Construction of the Trans-Afghan Railway could begin as early as the second half of 2027, according to Jasurbek Choriev, Deputy Minister of Transport of Uzbekistan. First, though, peace must be secured between Afghanistan and Pakistan, one expert cautions.
The feasibility study for the Trans-Afghan Railway will be ready by the end of this year, Choriev says; Uzbek and Russian specialists are drawing it up.

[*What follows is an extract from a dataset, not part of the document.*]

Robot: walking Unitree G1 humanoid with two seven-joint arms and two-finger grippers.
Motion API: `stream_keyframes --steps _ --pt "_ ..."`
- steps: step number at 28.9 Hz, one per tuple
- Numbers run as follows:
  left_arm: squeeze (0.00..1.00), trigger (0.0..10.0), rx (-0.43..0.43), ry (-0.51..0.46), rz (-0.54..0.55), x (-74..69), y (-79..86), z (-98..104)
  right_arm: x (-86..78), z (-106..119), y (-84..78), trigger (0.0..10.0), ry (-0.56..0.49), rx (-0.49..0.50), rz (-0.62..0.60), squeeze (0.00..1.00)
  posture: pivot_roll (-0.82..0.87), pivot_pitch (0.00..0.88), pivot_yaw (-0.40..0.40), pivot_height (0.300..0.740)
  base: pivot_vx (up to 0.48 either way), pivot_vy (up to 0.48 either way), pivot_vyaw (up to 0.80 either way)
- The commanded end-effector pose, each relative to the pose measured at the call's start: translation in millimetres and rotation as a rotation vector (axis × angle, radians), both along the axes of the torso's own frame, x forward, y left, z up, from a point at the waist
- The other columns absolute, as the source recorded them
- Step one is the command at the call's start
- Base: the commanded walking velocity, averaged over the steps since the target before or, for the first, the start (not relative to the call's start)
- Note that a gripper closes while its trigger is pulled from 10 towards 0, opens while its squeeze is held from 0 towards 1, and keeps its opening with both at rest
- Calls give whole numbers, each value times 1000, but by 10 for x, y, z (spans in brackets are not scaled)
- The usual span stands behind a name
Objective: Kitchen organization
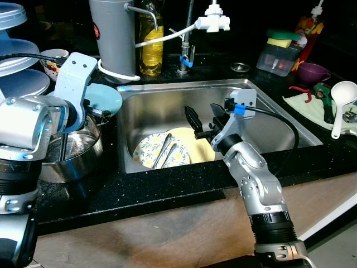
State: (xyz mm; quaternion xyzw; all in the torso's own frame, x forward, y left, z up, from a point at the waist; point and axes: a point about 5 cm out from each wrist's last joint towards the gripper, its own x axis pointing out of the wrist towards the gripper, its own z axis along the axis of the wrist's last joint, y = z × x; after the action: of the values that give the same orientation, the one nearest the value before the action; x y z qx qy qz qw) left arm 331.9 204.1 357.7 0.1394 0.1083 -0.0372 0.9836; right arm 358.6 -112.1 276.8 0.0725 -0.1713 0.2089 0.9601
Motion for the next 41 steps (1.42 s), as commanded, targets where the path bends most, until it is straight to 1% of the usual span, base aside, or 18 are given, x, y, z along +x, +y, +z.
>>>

The agreement to launch the project’s practical phase—between the transport ministries of Russia and Uzbekistan, along with Russian Railways (RZD) and Uzbekistan Railways (O’zbekiston Temir Yo’llari)—was signed on 8 April 2025. In July 2025, Uzbekistan, Afghanistan, and Pakistan concluded an agreement to build the line.
The planned trunk line would not only give Afghanistan an outlet to Pakistan and its ports on the Arabian Sea; it would also become the shortest route to the sea lanes for the countries of Central Asia. The Trans-Afghan Railway is likewise seen as part of the planned BRKUAP transport corridor (Belarus–Russia–Kazakhstan–Uzbekistan–Afghanistan–Pakistan).

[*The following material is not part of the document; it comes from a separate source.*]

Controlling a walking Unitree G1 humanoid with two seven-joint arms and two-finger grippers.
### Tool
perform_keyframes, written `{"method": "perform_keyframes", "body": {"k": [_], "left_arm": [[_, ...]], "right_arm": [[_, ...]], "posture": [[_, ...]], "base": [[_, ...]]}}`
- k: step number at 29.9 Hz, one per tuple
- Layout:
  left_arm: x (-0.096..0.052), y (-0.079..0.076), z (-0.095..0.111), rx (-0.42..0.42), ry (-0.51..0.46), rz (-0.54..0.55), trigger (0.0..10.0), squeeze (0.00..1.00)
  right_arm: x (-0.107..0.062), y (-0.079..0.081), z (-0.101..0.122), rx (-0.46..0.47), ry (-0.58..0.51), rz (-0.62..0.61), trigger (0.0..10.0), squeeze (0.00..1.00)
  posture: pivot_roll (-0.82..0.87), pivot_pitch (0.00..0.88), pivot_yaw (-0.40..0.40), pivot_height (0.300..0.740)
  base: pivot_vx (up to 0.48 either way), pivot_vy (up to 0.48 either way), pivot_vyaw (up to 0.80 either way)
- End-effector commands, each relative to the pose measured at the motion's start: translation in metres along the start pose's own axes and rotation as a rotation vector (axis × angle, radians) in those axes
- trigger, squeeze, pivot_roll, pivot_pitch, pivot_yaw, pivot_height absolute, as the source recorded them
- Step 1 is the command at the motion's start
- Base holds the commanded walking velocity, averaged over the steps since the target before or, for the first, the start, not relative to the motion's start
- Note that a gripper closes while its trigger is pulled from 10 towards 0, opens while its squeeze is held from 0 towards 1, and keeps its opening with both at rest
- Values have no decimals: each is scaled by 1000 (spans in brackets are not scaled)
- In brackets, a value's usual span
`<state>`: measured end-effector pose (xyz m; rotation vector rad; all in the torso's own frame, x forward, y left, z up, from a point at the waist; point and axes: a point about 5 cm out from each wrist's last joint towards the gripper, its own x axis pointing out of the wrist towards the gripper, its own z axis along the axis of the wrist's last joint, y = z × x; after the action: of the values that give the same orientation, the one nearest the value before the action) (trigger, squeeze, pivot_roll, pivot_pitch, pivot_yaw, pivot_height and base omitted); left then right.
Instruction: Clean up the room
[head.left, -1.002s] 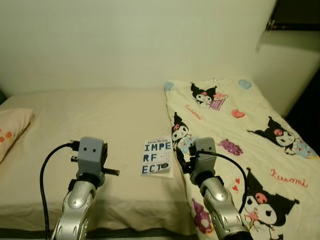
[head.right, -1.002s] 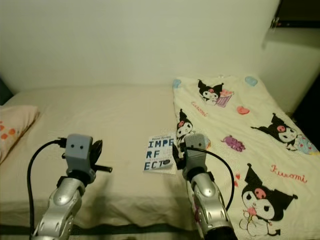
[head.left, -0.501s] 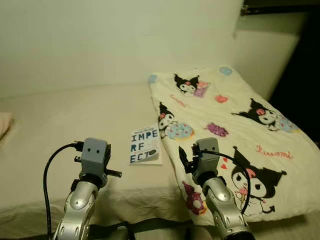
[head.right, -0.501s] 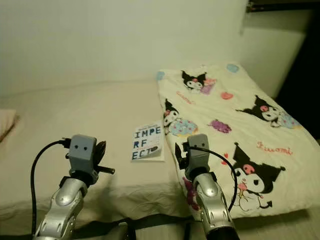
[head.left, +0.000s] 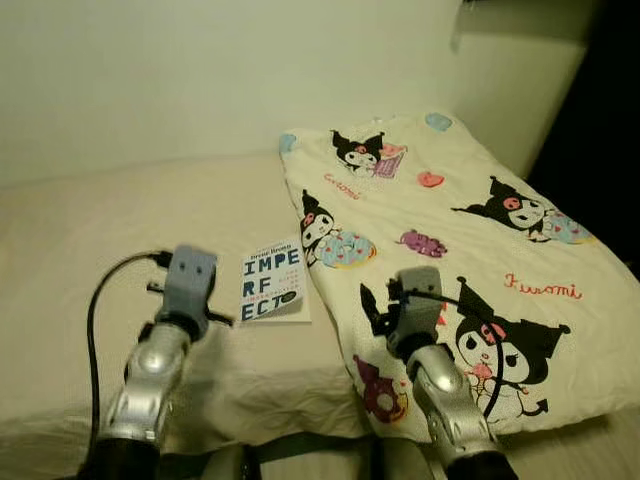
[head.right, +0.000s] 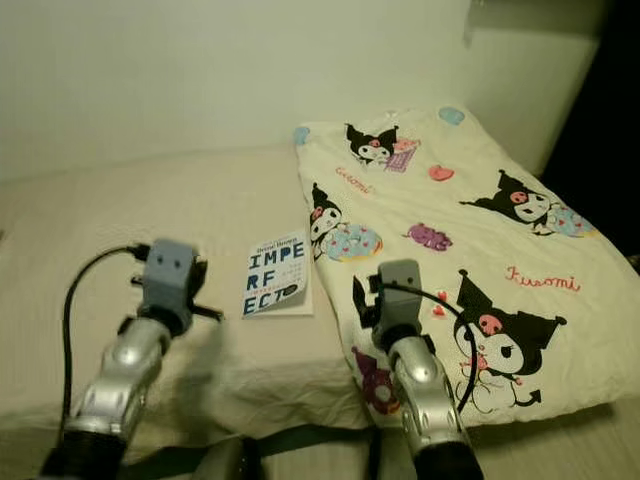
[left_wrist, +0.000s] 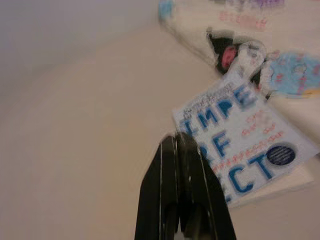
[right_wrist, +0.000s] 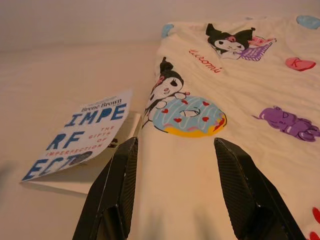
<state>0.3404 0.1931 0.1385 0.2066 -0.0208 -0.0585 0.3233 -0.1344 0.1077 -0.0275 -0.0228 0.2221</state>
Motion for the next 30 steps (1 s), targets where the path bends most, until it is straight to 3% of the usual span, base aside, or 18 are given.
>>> {"method": "perform_keyframes", "body": {"k": [1,2,3,4,5,7,8,9,10,11,17,23,26,29,30], "left_arm": [[0,7,-14,-24,69,-13,10000,0],[8,11,-13,-139,93,-57,10000,0],[11,13,-12,-197,100,-82,10000,0],[11,13,-12,-197,100,-82,10000,0],[14,14,-12,-237,112,-98,10000,322],[15,15,-11,-252,119,-105,10000,322],[18,18,-12,-318,137,-118,10000,1000],[22,21,-13,-394,160,-121,10000,1000],[22,21,-13,-394,160,-121,10000,1000],[27,23,-14,-489,186,-134,10000,1000],[30,24,-17,-612,202,-161,10000,1000],[31,18,-21,-678,195,-186,10000,1000],[31,9,-24,-812,189,-187,10000,1000],[32,7,-24,-832,187,-188,10000,1000],[32,3,-24,-886,182,-198,10000,1000]], "right_arm": [[-1,-1,-5,12,23,-1,10000,0],[-1,-2,-2,12,21,-5,10000,0],[-2,-3,0,14,19,-7,10000,0],[-2,-3,0,14,19,-7,10000,0],[-3,-4,1,20,18,-10,10000,0],[-3,-4,2,25,17,-13,10000,0],[-3,-4,4,37,16,-14,10000,0],[-5,-2,6,53,15,-8,10000,0],[-5,-2,6,53,15,-8,10000,0],[-9,1,8,74,17,2,10000,0],[-20,8,7,100,28,8,10000,0],[-31,9,12,115,26,-7,10000,0],[-34,6,17,138,24,-35,10000,0],[-34,6,18,139,23,-37,10000,0],[-36,6,19,143,26,-42,10000,0]], "posture": [[-20,173,38,591],[-25,233,35,591],[-26,241,35,591],[-26,241,35,591],[-28,264,34,591],[-29,273,34,591],[-30,295,35,591],[-30,331,37,591],[-30,331,37,591],[-28,365,39,591],[-32,405,50,591],[-51,466,83,591],[-68,480,99,591],[-68,480,99,591],[-85,492,106,591]], "base": [[0,0,0],[0,0,0],[0,0,0],[0,0,0],[0,0,0],[0,0,0],[0,0,0],[0,0,0],[0,0,0],[0,0,0],[0,0,0],[0,0,0],[0,0,0],[0,0,0],[0,0,0]]}}
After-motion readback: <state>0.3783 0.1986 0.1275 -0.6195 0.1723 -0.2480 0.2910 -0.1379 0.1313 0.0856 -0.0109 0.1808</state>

Judging by open sources, the route has been chosen for the shortest distance—Termez–Mazar-i-Sharif–Kabul–Peshawar (649 km). Construction is estimated at $7 billion, well above the initial $4.8 billion. The average cost per kilometer is put at $4 million on the plains and $10 million in the mountains. According to Choriev, foreign investors from the UAE, Qatar, and Kazakhstan are showing interest.
Longer options had been weighed earlier: Mazar-i-Sharif–Herat–Delaram–Kandahar–Chaman and Termez–Naibabad–Logar–Kharlachi. Costlier though they were, they could also deliver a greater economic payoff by bringing the railway into the country’s remote regions.

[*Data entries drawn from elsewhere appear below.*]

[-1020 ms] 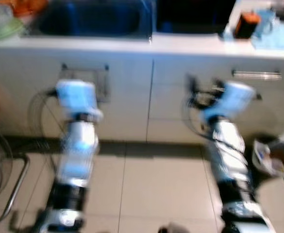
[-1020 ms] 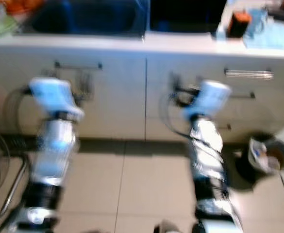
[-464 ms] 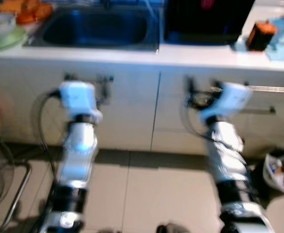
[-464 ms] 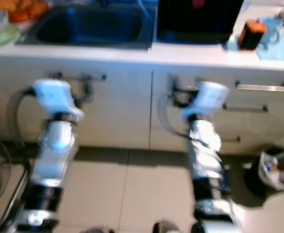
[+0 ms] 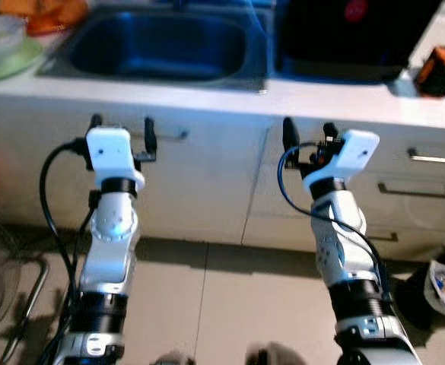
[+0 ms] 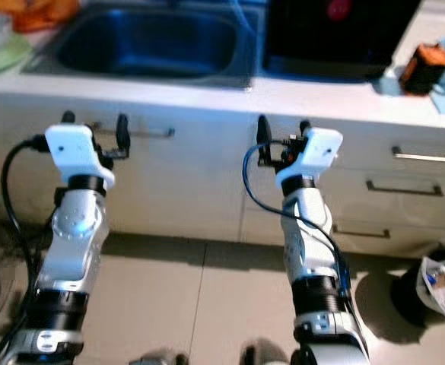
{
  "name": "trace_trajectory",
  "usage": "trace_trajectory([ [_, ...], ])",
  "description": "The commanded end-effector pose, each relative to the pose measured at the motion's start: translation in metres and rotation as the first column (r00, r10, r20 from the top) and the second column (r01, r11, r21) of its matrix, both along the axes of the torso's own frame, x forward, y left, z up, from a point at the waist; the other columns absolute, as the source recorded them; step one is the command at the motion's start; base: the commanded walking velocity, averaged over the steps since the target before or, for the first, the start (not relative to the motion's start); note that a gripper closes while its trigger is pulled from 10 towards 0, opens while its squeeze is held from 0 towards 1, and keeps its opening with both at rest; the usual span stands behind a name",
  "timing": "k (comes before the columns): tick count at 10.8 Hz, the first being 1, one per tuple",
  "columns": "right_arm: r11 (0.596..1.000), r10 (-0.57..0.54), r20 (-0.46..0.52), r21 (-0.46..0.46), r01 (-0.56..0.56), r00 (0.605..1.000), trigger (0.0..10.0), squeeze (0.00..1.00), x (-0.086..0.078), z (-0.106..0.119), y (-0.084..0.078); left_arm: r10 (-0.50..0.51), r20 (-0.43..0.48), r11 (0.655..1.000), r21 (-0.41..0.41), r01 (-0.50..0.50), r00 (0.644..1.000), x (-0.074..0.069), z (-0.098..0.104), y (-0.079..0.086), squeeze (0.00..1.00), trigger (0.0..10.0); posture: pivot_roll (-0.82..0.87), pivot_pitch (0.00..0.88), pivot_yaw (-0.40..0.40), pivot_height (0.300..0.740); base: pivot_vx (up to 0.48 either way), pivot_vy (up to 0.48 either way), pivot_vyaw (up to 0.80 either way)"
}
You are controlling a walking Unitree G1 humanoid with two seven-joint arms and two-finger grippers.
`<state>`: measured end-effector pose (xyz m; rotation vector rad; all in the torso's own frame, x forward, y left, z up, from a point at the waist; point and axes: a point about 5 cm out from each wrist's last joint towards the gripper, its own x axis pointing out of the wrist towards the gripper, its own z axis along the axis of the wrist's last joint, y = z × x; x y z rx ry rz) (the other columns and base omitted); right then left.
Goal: Kitchen organization
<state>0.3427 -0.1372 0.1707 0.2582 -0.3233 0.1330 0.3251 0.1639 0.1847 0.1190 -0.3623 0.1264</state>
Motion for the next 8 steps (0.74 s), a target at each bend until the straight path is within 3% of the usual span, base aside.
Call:
trace_trajectory([
  [1,1.0,-0.026,-0.01,0.008,0.026,1.0,10.0,0.0,-0.001,-0.0016,-0.0088,-0.012,0.009,1.0,0.0,0.012,1.0,-0.0003,0.0029,-0.0056,0.0,10.0,0.03,0.146,-0.003,0.74,0.424,0.0,0.0],
  [8,1.0,-0.014,-0.018,0.02,0.015,1.0,10.0,0.0,-0.0001,-0.0035,-0.003,-0.002,0.009,1.0,0.011,0.002,1.0,-0.0001,0.0053,-0.0001,0.0,10.0,0.04,0.144,0.005,0.74,0.422,0.0,0.0],
])
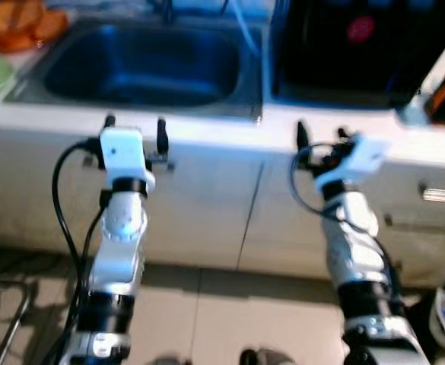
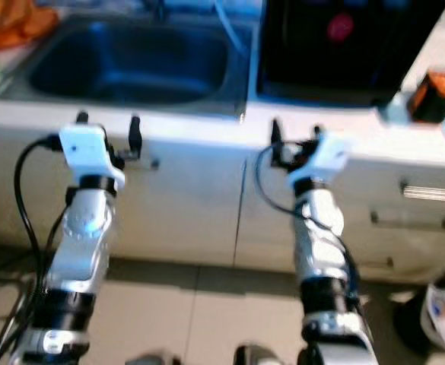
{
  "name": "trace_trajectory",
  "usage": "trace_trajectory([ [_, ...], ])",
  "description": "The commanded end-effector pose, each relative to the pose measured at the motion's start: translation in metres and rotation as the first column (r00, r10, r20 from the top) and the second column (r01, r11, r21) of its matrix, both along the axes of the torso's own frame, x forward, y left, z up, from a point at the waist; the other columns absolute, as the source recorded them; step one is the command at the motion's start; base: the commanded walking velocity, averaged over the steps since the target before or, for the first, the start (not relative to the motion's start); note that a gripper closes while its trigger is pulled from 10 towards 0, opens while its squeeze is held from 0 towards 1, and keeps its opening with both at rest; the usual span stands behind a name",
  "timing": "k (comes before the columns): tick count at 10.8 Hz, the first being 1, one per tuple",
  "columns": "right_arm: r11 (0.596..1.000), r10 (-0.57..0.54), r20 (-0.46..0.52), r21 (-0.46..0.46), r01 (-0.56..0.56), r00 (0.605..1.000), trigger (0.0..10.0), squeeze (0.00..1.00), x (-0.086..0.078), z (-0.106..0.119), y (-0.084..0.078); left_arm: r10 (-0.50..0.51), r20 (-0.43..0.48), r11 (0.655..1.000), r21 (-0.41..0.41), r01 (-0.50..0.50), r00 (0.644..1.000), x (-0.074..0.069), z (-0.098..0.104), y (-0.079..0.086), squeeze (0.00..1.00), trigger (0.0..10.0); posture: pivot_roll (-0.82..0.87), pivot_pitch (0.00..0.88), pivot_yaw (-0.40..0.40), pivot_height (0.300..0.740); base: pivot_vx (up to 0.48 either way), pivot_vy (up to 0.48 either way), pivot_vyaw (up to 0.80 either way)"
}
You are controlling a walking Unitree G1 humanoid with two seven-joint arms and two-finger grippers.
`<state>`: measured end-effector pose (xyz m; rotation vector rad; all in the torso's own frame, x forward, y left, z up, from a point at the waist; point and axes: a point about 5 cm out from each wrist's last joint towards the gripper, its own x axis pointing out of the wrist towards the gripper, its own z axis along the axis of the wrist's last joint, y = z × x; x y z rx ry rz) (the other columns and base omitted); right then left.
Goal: Kitchen organization
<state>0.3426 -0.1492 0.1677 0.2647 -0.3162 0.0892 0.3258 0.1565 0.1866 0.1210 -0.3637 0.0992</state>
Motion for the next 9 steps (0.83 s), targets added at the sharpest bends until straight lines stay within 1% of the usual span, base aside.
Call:
trace_trajectory([
  [1,1.0,0.027,-0.004,0.009,-0.026,1.0,10.0,0.0,-0.0002,-0.0006,0.0094,0.022,0.012,1.0,0.006,-0.022,1.0,0.0001,0.0044,0.0074,0.0,10.0,0.04,0.141,0.01,0.74,0.424,0.0,0.0],
  [5,1.0,0.016,0.005,0.011,-0.016,1.0,10.0,0.0,-0.0002,0.0004,0.0064,0.001,0.015,1.0,0.008,-0.001,1.0,0.0031,0.0058,0.0021,0.0,10.0,0.03,0.129,0.016,0.74,0.423,0.0,0.0],
  [7,1.0,0.028,0.005,0.009,-0.028,1.0,10.0,0.0,0.0012,0.0014,0.0089,0.0,0.022,1.0,0.004,0.0,1.0,0.0026,0.0068,0.0024,0.0,10.0,0.04,0.129,0.006,0.74,0.422,0.0,0.0],
  [9,1.0,0.028,0.004,0.004,-0.028,1.0,10.0,0.0,0.0006,0.0008,0.0079,-0.029,0.033,0.999,-0.021,0.03,0.999,0.0007,0.0056,-0.0019,0.0,10.0,0.03,0.129,0.003,0.74,0.0,0.0,0.0],
])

It is hard to say how realistic or final the figure is, since Uzbek, Afghan, and Pakistani transport officials are in no rush to share data, says Grigory Mikhailov, editor-in-chief of the Logistan portal. “Going by past experience with large, multi-billion-dollar projects of this kind, in perhaps 70% of cases they either take longer than planned, cost more than first expected, or both,” the expert notes.
On the whole, Mikhailov considers the project worthwhile—not least as a way of opening up a southern outlet for Central Asia. For Uzbekistan itself, though, he is convinced it is no priority.
“The country first needs to improve its own internal transport connectivity and build out logistics infrastructure—container terminals, warehouses, a cold chain, and the rest. That, I think, would cost rather less and deliver far more than the Trans-Afghan project,” the analyst explains.
Two things, moreover, stand in the way under current conditions. The first: the source of financing is unknown. For now we hear only statements of intent, but exactly who will fund the project, and on what terms, remains unclear, Mikhailov notes.
The second is the international climate. The Trans-Afghan line is ultimately meant to link Uzbekistan, Afghanistan, and Pakistan. “It’s hard to build a railway while Afghanistan and Pakistan are trading bomb and missile strikes. First you sort out the border and the working relationship, and only then do you build anything,” Mikhailov says.